Y era verdad. Cabía pensar que algo como la Niña Chica rutando su locura en el tajuelo del hogaril era carne de libro, que la incandescencia salvaje en los ojos de La Régula (Terele Pávez en la película) no podía ser cine de forma fiel, que el odioso señorito acicalado salido de los más influyentes despachos o de las mejores casas de putas de la lejana ciudad no podía transfigurarse en personaje de película, pero ahí queda la obra maestra firmada por Juan Diego. Que todavía se acuerda de aquellos días “de polvo, barro y lágrimas” en el campo de Badajoz: “De lo que mejor me acuerdo es de las discusiones con Mario, y sobre todo con Paco y con Alfredo… pero de nuestras cosas, no de la película, porque allí había un guion cojonudo y unos personajes cojonudos, el problema en un rodaje suele venir por ahí… cuando el guion no…”.
Los pájaros. Pájaros que matan (véase Hitchcock) y pájaros que mueren, como ocurría en Los santos inocentes con las milanas apioladas por señoritos fascistas y con las codornices desvencijadas a perdigonazos por el cazador. ¿Eran los pájaros un trasunto de lo que está abajo y los que están abajo y los cazadores una metáfora de ‘o de arriba y los de arriba? “Pues puede ser, no sé, en cualquier caso los pájaros son un símbolo, yo diría que si se mira en el fondo de la cuestión, —y la verdad es que no sé explicarlo del todo bien— son EL símbolo de Los santos inocentes”, admite Mario Camus.
El director de este drama rural enmarcado en el franquismo triunfal de mediados de los 60 (según el propio Delibes, la acción transcurre hacia 1964) recuerda todavía con emoción aquel sobre que abrió en su casa dentro del cual viajaba un ejemplar de la novela de Delibes con una dedicatoria del autor: “A Mario, que triunfó y me triunfó”.
Y es verdad, la película fue un verdadero éxito a nivel popular. Su recaudación superó los 500 millones de pesetas de la época (cerca de tres millones de euros), convirtiéndose en aquel momento en la película más taquillera del cine español superando a otras como El crimen de Cuenca, La guerra de papá, La colmena y La vaquilla. Y todo aquello despierta la nostalgia en Juan Diego: “Nostalgia, nostalgia, sí, puedes ponerlo, nostalgia de una época en la que se invertía de verdad en el cine español, no como ahora, que da pena, y nostalgia de una época en la que no nos querían quitar, como pasa hoy, la cultura, la educación, la sanidad…”.

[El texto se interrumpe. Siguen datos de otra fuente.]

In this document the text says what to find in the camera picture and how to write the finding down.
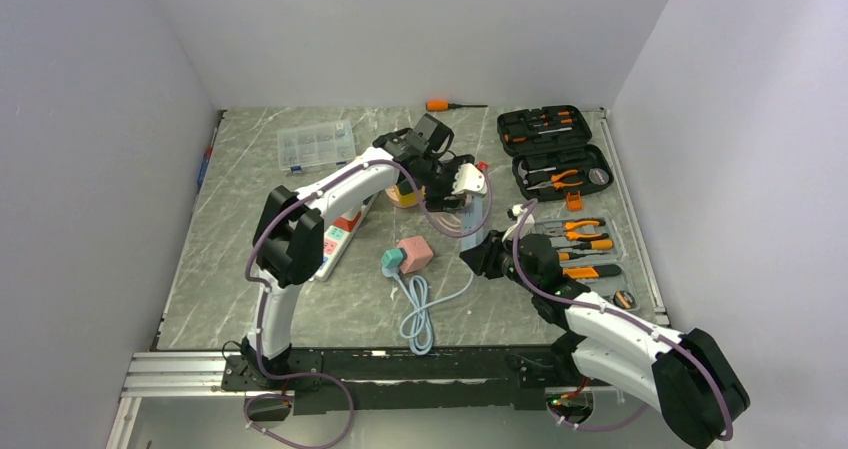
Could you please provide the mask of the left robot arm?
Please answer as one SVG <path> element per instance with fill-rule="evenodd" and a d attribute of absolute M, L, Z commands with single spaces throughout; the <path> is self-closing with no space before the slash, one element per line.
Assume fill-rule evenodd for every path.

Aquel éxito en la taquilla, unido al premio para Rabal y Landa en Cannes no hizo más que agrandar la figura que en aquel momento ostentaba Mario Camus en el cine español: “Claro, imagínate, yo llegué a aquel rodaje un poco en plan príncipe, porque venía de hacer La colmena, que había sido otro éxito (la película ganó el Oso de Oro en la Berlinale de 1982)”.
Y en cuanto a las tres largas décadas transcurridas desde el estreno de Los santos inocentes… pues no está tan claro que hayan sido tan largas. Las categorías y las nomenclaturas de los desharrapados de la sociedad española han cambiado sin duda, pero parece casi pueril recordar que esa condición social no ha desaparecido, bien al contrario. Mario Camus considera que aquel retrato cinematográfico suyo de un universo de boinas caladas y boñigas en los zaguanes conserva hoy “una vigencia enorme porque es cierto, santos inocentes hoy sigue habiendo muchos, no hay más que ver cómo están las cosas, ya se sabe, esa separación brutal entre los que están jodidos y los jodedores”.